2.4. Long-term video monitoring of nursing pups

Litters containing mother with Fhf1^R52H/+ and wild-type pups were placed in the circular recording cage with regular nesting material, food ad libitum and tap water source. One or two infrared cameras were positioned above and/or on the side of the cage for continuous recordings under standard twelve-hour light/twelve-hour dark cycling (lights on at 7:00 am). Mice were recorded continuously until all mutants had died. Some pups were administered the anti-seizure drug phenytoin (50 mg/kg intraperitoneal daily) between postnatal days 11 -18 in an attempt to delay lethality.

2.5. Surgeries for electroencephalogram (EEG) and simultaneous EEG/electrocardiogram (ECG)
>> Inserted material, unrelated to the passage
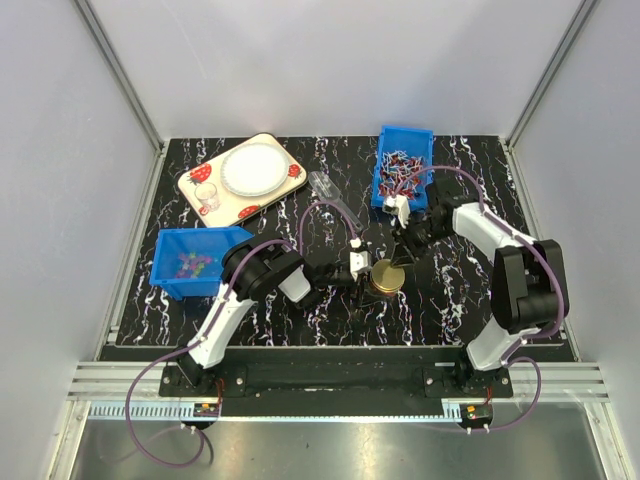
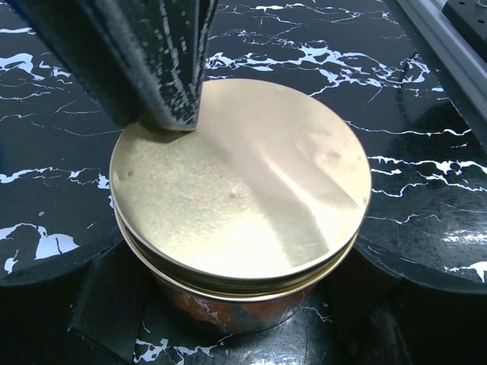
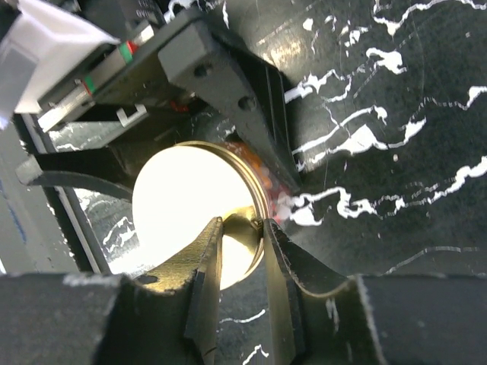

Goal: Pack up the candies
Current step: Screw the bottle lid onto the packing bottle.

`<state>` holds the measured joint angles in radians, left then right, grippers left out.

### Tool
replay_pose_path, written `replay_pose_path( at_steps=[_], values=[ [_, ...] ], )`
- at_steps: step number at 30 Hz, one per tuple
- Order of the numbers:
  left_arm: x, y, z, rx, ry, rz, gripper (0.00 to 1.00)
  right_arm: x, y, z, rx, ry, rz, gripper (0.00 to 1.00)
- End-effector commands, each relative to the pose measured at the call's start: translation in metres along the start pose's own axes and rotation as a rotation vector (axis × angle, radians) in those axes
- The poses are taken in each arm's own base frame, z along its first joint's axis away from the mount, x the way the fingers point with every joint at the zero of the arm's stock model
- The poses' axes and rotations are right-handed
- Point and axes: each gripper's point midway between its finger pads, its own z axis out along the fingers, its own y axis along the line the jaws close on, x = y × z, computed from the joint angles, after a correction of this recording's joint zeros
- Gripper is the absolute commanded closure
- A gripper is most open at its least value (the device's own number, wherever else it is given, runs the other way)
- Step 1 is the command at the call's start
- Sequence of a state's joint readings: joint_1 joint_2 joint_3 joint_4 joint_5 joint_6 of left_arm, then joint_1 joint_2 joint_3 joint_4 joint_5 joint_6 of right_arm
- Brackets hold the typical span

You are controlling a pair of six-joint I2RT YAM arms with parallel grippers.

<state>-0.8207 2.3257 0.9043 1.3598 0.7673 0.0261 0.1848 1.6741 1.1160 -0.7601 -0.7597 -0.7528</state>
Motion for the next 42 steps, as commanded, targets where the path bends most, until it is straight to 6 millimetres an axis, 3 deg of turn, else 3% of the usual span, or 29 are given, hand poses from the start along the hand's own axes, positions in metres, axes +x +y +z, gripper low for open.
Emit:
replay_pose_path(
  at_steps=[1,13,19,22,26,29,31,33,42],
  values=[
    [0.002,0.012,-0.001,-0.039,-0.015,0.004,0.3,0.019,0.012,-0.009,0.015,0.062,0.015,0.68],
    [0.002,0.018,-0.001,-0.047,-0.015,-0.01,0.32,0.044,0.035,-0.02,-0.011,0.104,0.045,0.68],
    [0.002,0.018,-0.001,-0.045,-0.015,-0.01,0.32,0.046,0.047,-0.026,-0.037,0.101,0.05,0.68],
    [0.002,0.017,0.0,-0.041,-0.016,-0.009,0.32,0.036,0.044,-0.032,-0.013,0.084,0.025,0.67],
    [0.003,0.016,-0.001,-0.036,-0.015,-0.01,0.32,0.004,0.033,-0.045,0.042,0.028,-0.025,0.66],
    [0.003,0.016,-0.001,-0.034,-0.015,-0.01,0.32,-0.033,0.02,-0.057,0.087,-0.043,-0.066,0.65],
    [0.003,0.015,-0.001,-0.033,-0.014,-0.011,0.32,-0.045,0.012,-0.054,0.087,-0.067,-0.069,0.64],
    [0.003,0.016,-0.001,-0.033,-0.015,-0.01,0.32,-0.058,0.005,-0.047,0.079,-0.077,-0.092,0.61],
    [0.003,0.016,0.0,-0.031,-0.015,-0.01,0.33,-0.067,0.006,0.005,-0.039,-0.026,-0.123,0.61]
  ],
)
All surgeries were performed at postnatal day 19. Epidural silver ball EEG electrodes attached to a cranial tower (Figure 2A) were implanted as previously described ⁴⁰. Briefly, each pup was subjected to deep isoflurane anesthesia continuously monitored as lack of response to tail and paw pinch (induction 5% in oxygen; maintenance 3% in oxygen), and placed in a stereotaxic apparatus (Heinrich Kopf) with anesthesia mask attached. After cleaning the skull, four small openings were made bilaterally over the frontal and occipital cortices using a 19-gauge needle, and silver ball electrodes were placed into these openings onto the cortex and attached to a 6-pin dual-in-line connector with 0.125 mm silver wire. Jeweler screws with silver wire attached were secured in the nasal bone and above the cerebellum to provide reference (nasal) and ground (cerebellum) electrodes. These screws also served as anchors for the dental acrylic cap. After recovery, the mouse was placed in a recording chamber with food and water supply, attached to the video and EEG recording systems, and recorded continuously under infrared (IR) illumination. The procedure for implantation of both EEG and ECG electrodes was similar, only differing in the use of an 8-pin dual in-line connector allowing for two pins dedicated to ECG electrodes. These ECG electrodes (either insulated stranded stainless steel wire or Teflon-insulated silver wire) were inserted under the skin on the right pectoral muscle and on the left anterior chest surface at the fourth intercostal space, and secured with a single silk stitch as described elsewhere ⁴¹. The ECG signal was recorded between the uninsulated tips of these leads.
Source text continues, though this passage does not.